Zacznijmy od kategorii produktowej. Tu nagrodę zdobył śpiwór Radical H16 bielskiej firmy Pajak, zaprojektowany przez Wojciecha Kłapcię. Jest to ultra specjalistyczny, od lat udoskonalany ekwipunek z wieloma „smart” rozwiązaniami. Nagrodę przyznaliśmy przede wszystkim marce Pajak , za to, jak od lat konsekwentnie utrzymuje wysoką jakość i standardy. Przykład choćby Patagonii pokazuje, że ta branża pozostaje w awangardzie progresywnego podejścia do dizajnu i biznesu, świetnie, że mamy też polskiego przedstawiciela tego trendu.

śpiwór Radical H16, proj.
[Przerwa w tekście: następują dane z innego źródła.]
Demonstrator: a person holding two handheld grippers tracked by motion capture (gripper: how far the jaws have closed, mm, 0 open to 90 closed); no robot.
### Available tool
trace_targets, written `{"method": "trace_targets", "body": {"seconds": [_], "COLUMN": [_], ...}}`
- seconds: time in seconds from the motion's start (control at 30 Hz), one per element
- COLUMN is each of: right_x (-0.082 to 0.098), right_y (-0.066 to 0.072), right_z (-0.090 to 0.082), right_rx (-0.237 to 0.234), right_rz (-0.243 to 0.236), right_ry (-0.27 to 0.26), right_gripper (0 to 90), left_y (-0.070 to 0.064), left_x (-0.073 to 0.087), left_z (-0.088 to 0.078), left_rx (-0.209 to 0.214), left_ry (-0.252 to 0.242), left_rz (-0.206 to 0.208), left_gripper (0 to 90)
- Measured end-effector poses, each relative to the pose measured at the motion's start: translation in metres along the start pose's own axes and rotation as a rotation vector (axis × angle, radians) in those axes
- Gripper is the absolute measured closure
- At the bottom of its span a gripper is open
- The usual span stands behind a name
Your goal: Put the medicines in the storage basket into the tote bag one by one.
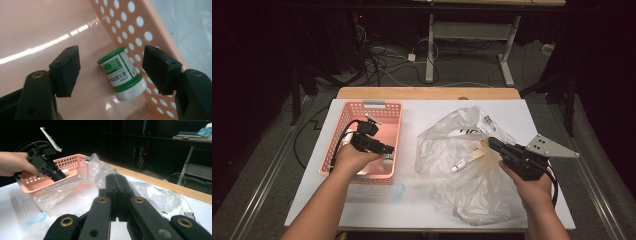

Wojciech Kłapcia, prod. Pajak

Pozostałe nominowane projekty trzymały wyrównany poziom i cieszy obecność takiego, tylko i aż, „porządnego” projektowania. Mocno zaprezentowała się firma Marbet, która wystawiła serię krzeseł Confee, nienachalnych wzorniczo, ale bardzo rzetelnie zaprojektowanych i (co już jest normą tej marki) wyjątkowo wygodnych. Mnie ujął też bardzo tradycyjny w technologii wykonania i wyglądzie fotel NODO firmy Paged – „tribute” dla tradycyjnych „thonetów” z giętego drewna, piękny mebel o wyjątkowo wysmakowanych proporcjach.

seria krzeseł Confee, prod. Marbet

fotel Nodo, prod. Paged Meble

Kategoria wystawiennicza – zwycięski Autoportret Rzemieślnika, to wystawa rzeźb Bogdana Kossaka, autorstwa tegoż oraz Magdaleny Niziołek i Agaty Picheń-Kowalskiej. Wystawa intymna, oszczędna w środkach i ujmująca. Wyróżnienie otrzymał z kolei Nowy Skarbiec Koronny w Zamku Królewskim na Wawelu, zaprojektowany przez Wzorro Design . Jej autorzy świetnie poradzili sobie zarówno z trudną i zobowiązującą przestrzenią, jak i mało porywającym dla tzw. szerokiej publiczności tematem. Wśród nominowanych warto wspomnieć o projekcie Głusza, przygotowanym przez MUSK Kolektyw  dla Muzeum Śląskiego – ze względu na podjęcie ważkiego i wrażliwego tematu przybliżenia dziedzictwa kulturowego mniejszości kulturowej Głuchych (tak, też się dowiedziałem o tym, że tak należy nazywać tę grupę), a także o projekcie Podhalanie w Tatrzańskim Parku Narodowym, autorstwa Bartłomieja Witkowskiego, który w ciekawy i harmonijny sposób zaaranżował plenerową wystawę o góralskiej tożsamości.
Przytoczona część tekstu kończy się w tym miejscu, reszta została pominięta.